Just before all hell broke loose. Had she tried to tell Harry? Was that what had caused Yosa and Jor to start a fire fight on five? Had someone caught them in the act of 'recruiting'?
"Yosa and Tabor's injuries were consistent with a forced mind meld," the Doctor acknowledges, "I wouldn't be surprised if that's how they've chosen to handle those who don't fall in line."
"In line with what?"
"The mutiny," he shrugs, "whatever was in that video worked like an activation phrase. I won't be able to say more until I can do a full examination of the affected."
A distant crash punctuates the end of his sentence. Kathryn grabs Marla by the arm and starts drawing her to the turbolift.
"We need to go," she orders the other two.
Smithee straightens her spine and shakes her head, "I'm not going with you."
"Excuse me?"
"I need to find out what's going on, and I can't leave Carlson alone with them."
"There are more like you?"
"Just him. Stun me and bind me like the others, I'm more useful to you acting on the inside than I am here."
Kathryn shakes her head, then gestures at the two prone forms on the ground, "They'll know you helped me."
"They only know that the the Doctor disarmed me before he shot them."
"It's what we planned on our way here," the Doctor confirms softly.
The Maquis could kill her. Smithee stares at her, expectantly, as if she's already considered this and has accepted the risk.
Please don't make me regret this, she wants to say. Instead, Kathryn lowers her phaser setting to two, raises her arm, and shoots the younger woman in the right shoulder.
Please don't be lying, she doesn't want to think. This could all be a ploy, a way to work Kathryn around to giving everything away. She pushes the thought down — she can do nothing with it at the moment.
The Doctor catches Smithee as she slumps, and carefully lowers her to the floor. As he binds her hands, Kathryn turns away and removes her jacket. The material has stiffened, and the zipper is jammed by dried blood, but she manages to force it off her shoulders and to the floor. It's an afterthought that she remembers to grab her inert combadge and pin it to her turtleneck.

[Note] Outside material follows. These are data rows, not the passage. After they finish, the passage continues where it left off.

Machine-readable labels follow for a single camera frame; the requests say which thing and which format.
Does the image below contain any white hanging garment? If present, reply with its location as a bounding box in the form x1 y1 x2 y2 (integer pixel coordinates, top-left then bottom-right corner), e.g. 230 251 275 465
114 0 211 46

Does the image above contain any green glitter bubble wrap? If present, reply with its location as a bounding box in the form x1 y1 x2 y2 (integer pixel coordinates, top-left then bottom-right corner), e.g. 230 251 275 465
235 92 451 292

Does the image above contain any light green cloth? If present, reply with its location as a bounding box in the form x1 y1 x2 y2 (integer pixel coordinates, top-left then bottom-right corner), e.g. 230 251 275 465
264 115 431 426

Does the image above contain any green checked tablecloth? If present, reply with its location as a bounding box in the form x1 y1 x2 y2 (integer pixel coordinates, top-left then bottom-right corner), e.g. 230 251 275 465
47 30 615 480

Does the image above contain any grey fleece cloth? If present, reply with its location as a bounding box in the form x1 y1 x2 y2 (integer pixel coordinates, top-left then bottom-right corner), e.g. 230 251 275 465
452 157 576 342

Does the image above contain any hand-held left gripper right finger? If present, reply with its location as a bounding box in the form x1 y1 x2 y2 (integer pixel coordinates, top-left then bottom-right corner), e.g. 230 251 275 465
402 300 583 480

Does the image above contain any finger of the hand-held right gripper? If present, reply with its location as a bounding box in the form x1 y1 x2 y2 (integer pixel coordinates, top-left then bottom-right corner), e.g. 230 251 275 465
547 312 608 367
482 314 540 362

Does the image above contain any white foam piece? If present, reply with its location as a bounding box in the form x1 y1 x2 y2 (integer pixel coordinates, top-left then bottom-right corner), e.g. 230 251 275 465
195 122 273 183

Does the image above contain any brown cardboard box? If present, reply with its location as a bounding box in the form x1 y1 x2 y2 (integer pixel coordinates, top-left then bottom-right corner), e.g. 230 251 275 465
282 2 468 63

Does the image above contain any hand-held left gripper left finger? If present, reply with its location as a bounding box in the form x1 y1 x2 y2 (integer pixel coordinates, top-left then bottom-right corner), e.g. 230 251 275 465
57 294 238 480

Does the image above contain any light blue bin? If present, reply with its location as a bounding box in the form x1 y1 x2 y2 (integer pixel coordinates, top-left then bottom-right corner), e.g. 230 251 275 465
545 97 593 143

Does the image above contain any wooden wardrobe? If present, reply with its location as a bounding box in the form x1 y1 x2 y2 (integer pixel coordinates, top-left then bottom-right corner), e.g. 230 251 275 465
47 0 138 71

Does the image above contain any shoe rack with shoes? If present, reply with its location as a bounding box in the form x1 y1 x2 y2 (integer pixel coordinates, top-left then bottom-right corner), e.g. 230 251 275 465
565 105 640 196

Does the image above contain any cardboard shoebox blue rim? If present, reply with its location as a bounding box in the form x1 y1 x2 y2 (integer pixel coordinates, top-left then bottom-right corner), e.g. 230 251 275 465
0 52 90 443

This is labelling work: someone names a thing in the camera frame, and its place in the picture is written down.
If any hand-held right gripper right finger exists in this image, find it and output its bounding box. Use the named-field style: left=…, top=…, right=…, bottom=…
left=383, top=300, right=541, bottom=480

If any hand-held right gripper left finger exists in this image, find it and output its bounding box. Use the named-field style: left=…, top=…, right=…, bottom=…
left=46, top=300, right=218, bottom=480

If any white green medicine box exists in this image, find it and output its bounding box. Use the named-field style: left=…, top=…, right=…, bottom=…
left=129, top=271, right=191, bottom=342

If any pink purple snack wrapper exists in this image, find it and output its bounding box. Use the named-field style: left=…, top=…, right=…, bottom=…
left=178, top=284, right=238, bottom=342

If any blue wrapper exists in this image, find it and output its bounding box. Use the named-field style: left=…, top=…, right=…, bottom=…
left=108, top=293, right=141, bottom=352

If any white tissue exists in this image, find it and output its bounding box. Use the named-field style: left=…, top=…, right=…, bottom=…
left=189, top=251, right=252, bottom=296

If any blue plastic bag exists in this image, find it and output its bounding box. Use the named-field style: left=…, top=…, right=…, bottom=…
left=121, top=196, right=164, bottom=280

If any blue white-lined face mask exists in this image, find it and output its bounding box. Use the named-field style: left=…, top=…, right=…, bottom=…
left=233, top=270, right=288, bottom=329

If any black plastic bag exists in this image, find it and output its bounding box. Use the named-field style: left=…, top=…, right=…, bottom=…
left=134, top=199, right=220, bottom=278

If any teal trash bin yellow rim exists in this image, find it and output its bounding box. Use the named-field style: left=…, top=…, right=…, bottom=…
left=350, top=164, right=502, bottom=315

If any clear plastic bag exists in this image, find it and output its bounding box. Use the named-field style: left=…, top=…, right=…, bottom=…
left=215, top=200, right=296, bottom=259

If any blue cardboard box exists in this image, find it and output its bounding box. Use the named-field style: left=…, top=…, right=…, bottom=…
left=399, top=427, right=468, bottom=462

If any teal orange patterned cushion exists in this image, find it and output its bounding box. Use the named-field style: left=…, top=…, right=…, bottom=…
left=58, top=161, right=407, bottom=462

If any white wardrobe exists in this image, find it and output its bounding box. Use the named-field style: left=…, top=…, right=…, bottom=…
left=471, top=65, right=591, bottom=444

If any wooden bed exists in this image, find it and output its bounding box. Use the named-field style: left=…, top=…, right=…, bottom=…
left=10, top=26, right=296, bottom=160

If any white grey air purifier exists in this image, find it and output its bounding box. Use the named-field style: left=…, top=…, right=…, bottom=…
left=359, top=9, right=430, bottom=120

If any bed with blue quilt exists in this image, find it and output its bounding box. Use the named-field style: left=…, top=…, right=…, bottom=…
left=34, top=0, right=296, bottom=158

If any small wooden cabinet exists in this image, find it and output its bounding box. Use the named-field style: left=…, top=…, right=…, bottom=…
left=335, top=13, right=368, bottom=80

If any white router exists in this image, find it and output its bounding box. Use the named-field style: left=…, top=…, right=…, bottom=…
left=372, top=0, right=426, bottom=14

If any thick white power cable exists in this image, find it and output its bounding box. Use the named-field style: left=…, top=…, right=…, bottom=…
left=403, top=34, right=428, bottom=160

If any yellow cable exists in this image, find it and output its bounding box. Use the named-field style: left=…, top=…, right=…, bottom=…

She turns back to see that Marla is kneeling by Doyle, clutching the blade he'd used to kill her friend. Kathryn thinks, briefly, that the crewman is going to retaliate in some way, but Marla only sighs once before flinging weapon across the room, where in clatters against something in darkness.
When they're all ready, Marla leads the way to the turbolift as Kathryn forces herself to walk beside the Doctor even though she can barely bring herself to look at him, "Tell me everything you know."
"It isn't much," he answers quietly.
Yet, he talks as they work open the door and enter the shaft one-by-one: Marla, then Kathryn, then him. The Maquis are engaging in mutiny and Tuvok is helping them and none of it is in the ballpark of rational because it isn't.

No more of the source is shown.